Issues in SE region causing a massive amount of jobs to be retried
The issues in the screenshot are causing 10% of my jobs to be retried in SE region. Please fix this, its not happening in CA region.
20 Replies
Obviously I am referring to the "Connection timeout" errors which causes the job results to fail to be returned, and not the single exeption among them.
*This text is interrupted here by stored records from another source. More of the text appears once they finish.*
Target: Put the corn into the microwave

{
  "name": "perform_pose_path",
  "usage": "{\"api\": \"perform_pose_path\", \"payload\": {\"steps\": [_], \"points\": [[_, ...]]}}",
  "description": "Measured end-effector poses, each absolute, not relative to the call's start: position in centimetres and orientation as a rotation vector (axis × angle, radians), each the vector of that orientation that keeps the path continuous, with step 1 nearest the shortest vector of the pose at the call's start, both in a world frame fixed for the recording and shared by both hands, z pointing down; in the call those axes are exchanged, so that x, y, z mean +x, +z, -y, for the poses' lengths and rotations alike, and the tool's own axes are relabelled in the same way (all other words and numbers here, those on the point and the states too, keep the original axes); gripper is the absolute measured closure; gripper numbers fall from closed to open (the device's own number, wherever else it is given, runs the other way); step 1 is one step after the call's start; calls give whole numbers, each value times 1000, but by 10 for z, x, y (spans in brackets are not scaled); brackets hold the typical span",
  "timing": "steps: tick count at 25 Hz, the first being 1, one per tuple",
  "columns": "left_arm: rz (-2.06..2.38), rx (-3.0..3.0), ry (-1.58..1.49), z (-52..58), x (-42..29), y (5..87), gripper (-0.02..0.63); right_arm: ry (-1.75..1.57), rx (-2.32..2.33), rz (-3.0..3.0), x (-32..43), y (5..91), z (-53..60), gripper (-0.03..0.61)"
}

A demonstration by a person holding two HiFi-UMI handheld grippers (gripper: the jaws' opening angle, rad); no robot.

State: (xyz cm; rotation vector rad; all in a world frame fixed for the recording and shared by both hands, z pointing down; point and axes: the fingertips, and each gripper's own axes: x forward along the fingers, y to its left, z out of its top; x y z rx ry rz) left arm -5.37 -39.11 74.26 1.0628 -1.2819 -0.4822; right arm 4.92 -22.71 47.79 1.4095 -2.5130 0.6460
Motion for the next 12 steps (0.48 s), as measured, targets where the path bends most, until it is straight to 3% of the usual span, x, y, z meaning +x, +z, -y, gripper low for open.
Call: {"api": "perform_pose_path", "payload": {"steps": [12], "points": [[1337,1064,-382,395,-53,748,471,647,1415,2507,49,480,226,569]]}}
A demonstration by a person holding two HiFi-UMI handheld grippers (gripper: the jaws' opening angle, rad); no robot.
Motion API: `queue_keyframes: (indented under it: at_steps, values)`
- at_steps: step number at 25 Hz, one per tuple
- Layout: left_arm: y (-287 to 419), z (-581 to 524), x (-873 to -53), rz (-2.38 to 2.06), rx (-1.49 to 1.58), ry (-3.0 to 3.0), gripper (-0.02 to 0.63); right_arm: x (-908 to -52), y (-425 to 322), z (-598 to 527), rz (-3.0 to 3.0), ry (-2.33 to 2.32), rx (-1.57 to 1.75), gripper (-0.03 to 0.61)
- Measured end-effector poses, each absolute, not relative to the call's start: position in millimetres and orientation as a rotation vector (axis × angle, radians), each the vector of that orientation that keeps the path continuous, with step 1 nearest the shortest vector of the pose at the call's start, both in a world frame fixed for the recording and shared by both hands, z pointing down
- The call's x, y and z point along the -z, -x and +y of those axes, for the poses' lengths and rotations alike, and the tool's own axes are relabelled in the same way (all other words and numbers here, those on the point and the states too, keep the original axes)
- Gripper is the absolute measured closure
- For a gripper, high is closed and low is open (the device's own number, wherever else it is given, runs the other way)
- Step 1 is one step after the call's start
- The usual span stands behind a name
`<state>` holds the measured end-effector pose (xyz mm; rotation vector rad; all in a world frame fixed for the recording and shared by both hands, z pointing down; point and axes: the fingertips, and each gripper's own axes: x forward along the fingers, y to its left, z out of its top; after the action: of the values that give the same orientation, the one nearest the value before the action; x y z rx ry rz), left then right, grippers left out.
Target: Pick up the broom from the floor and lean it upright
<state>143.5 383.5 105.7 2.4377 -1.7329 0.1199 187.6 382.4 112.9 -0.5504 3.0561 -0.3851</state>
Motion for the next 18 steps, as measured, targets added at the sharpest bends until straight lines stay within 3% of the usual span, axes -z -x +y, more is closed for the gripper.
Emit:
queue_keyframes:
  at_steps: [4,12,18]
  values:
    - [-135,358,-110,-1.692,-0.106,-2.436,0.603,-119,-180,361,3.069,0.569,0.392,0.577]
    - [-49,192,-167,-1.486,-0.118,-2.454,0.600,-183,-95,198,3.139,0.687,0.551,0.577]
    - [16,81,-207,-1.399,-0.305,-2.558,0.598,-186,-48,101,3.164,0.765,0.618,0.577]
@digigoblin DO YOU MIND SUBMITING AS TICKET ON WEBSITE EASIER TO ESCALATE
No need to shout but sure 😁
ups sorry for caps
Ticket number is 4208
done
Thank you
hahaha
wait SE?
my jobs works well btw
You probably didn't try and send 1000 jobs today
Yes yes
I said 10% are retried NOT ALL 🤦♂️
im using dev on SE
Ooh so 10% expected to fail?
They are retried they don't fail
well goodluck on your problem
RunPod needs to check it out, I switched to CA in the meantime and it works fine without any issues.
yeah
great to hear
I was using CA but then switched to SE because my jobs were failing, but it was actually because my own Redis server had OOM issues due to running out of memory and wasn't a RunPod issue.
So I upgraded my ElastiCache instance on AWS from
cache.t3.medium
to cache.m4.large
and now its fine.Wow you use elasticache?
why not self hosted redis
Because its a cluster not a single instance
oh ic